The significant Spearman rank correlations between the PLI and NORM groups suggest that children with PLI are not oblivious to conventional word use by speakers in the community; however, the weaker correlation they demonstrated in English relative to the TD group indicates reduced efficiency in semantic convergence. We postulate that slower semantic convergence is attributed to diminished uptake of ambient language input in children with PLI. Children with PLI are known for their difficulties in novel word learning: These children are more reliant on frequent exposure (Riches et al., 2005), they may need more than double the amount of training to achieve the same level of word learning (Gray, 2003, 2005; Rice et al., 1994), and they may show a qualitatively different learning trajectory (Windfuhr et al., 2002). In a similar vein, Tomblin, Mainela-Arnold, and Zhang (2007) showed that adolescents with PLI had difficulty noticing and remembering co-occurrence patterns in the visual domain and that weak pattern tracking skill was correlated with weak grammatical ability in these children. These difficulties with implicit rule learning persist into adulthood (Plante, Gómez, & Gerken, 2002; Richardson, Harris, Plante, & Gerken, 2006). It is possible that the same statistical learning process that underlies visual tracking and grammatical learning also contributes to learning the attributes and collocation patterns of words. This explanation is also in line with the substantial body of research suggesting a deficit in general information processing among children with PLI (Gillam & Hoffman, 2004; Leonard, 1998; Montgomery, 2002; Windsor, 2002). Reduced processing capacities may lead to delay in the social process of word meaning convergence as children with PLI require more exposures to register the statistical information that dictates the central core of a word’s meaning.

At the same time, the correlations were also weaker (but statistically significant) in Spanish compared with English, with no differences between PLI and TD children. This finding occurred in the context of children as a group demonstrating stronger Spanish skills. This finding is somewhat unexpected as the previous studies would predict higher correlations in the language in which children had the most experience and skill. It may be that children’s Spanish language skills—particularly in academic Spanish—are stalling or plateauing as their English skills are increasing. In the United States, children often learn English in what is considered a subtractive environment. That is, most of the curriculum is delivered in English, while the home language is used as support. The words we selected for this study were those expected in science and social studies curricula. It may be that many of these concepts and vocabulary associated with them were introduced in school in English. Another related possibility is that if these concepts were explained in Spanish, there were more varied ways that teachers (or parents) talked about them, and the weaker convergence reflects this experience. Bilingual teachers may have learned their Spanish in a number of ways (and from various countries), and they themselves may not use common vocabulary in the classroom to explain concepts (for a different but not mutually exclusive explanation, see the discussion, below, on hub words).

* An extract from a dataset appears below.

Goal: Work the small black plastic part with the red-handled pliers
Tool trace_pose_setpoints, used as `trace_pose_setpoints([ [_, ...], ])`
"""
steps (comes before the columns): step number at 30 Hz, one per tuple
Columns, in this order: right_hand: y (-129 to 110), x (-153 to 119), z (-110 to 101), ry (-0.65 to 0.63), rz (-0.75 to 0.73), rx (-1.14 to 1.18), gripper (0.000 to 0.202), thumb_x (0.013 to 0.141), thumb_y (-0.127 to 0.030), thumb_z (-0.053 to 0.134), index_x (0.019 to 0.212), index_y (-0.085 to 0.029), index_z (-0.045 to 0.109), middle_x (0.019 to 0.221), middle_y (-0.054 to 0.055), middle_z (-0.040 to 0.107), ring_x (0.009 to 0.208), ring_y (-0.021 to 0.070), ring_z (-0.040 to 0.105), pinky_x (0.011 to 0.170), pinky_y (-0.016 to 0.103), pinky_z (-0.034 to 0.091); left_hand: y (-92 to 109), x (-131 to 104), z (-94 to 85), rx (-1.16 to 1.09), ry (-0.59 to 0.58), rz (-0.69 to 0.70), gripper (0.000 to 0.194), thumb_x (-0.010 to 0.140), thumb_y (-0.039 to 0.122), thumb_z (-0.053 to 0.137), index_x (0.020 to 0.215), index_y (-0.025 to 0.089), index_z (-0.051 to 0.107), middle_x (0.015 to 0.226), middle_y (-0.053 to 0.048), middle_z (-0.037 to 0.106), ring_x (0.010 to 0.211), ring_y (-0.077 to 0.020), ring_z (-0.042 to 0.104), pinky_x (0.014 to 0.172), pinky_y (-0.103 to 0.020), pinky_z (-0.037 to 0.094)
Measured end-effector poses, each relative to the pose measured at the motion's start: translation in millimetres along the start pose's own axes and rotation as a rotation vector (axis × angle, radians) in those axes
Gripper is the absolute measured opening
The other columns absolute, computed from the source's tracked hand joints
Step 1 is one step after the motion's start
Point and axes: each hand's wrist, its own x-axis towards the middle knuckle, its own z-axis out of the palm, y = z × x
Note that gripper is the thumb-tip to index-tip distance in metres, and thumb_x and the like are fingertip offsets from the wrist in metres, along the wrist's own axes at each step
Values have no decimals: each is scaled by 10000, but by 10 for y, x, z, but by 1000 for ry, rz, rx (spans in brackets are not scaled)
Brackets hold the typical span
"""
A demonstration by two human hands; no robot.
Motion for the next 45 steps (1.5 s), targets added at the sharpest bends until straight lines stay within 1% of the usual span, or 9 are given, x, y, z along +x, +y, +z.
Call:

The Spearman rank analyses yielded yet another interesting finding. That is, several words (e.g., food, good, hot, breakfast, lunch, comida [food], caliente [hot]) were produced very frequently by the TD children as responses to multiple stimuli. Overexploitation of certain words has been studied in the context of the emergence of hub verbs among two groups of 3-year-olds (Dollaghan, 2007). The notion of hub verb was derived from the literature on the development of complex, self-organizing “small world” networks. Hubs are the small number of highly connected units that come to dominate the events in the networks of which they are a part and contribute to the efficiency and robustness of complex networks. Dollaghan questioned whether certain verbs in children’s lexicon might act as hubs and whether the existence of hub verbs could differentiate children with and without language delay.

In the Dollaghan (2007) study, the two groups consisted of 10 children with the lowest mean length of utterance (MLU) in a cohort of 241 children and 10 children with the highest MLU from the same cohort. The verb types in each child’s multiword utterances were identified and rank ordered by frequency of occurrence. The top 20% most frequently used verbs were then identified for each child, and the number of multiword utterances in the transcript that contained these top 20% verbs was counted. On average, the low-MLU children used their top 20% verbs in 18% (SD = 9%) of their multiword utterances, whereas the high-MLU group used their top 20% verbs in 75% (SD = 9%) of their multiword utterances. Because the emergence of hubs in other complex systems suggests that from chaos is coming order, Dollaghan argued that verbs may also act as hubs in children’s language, organizing lexical and syntactic structures to enable efficient retrieval and conversational fluency.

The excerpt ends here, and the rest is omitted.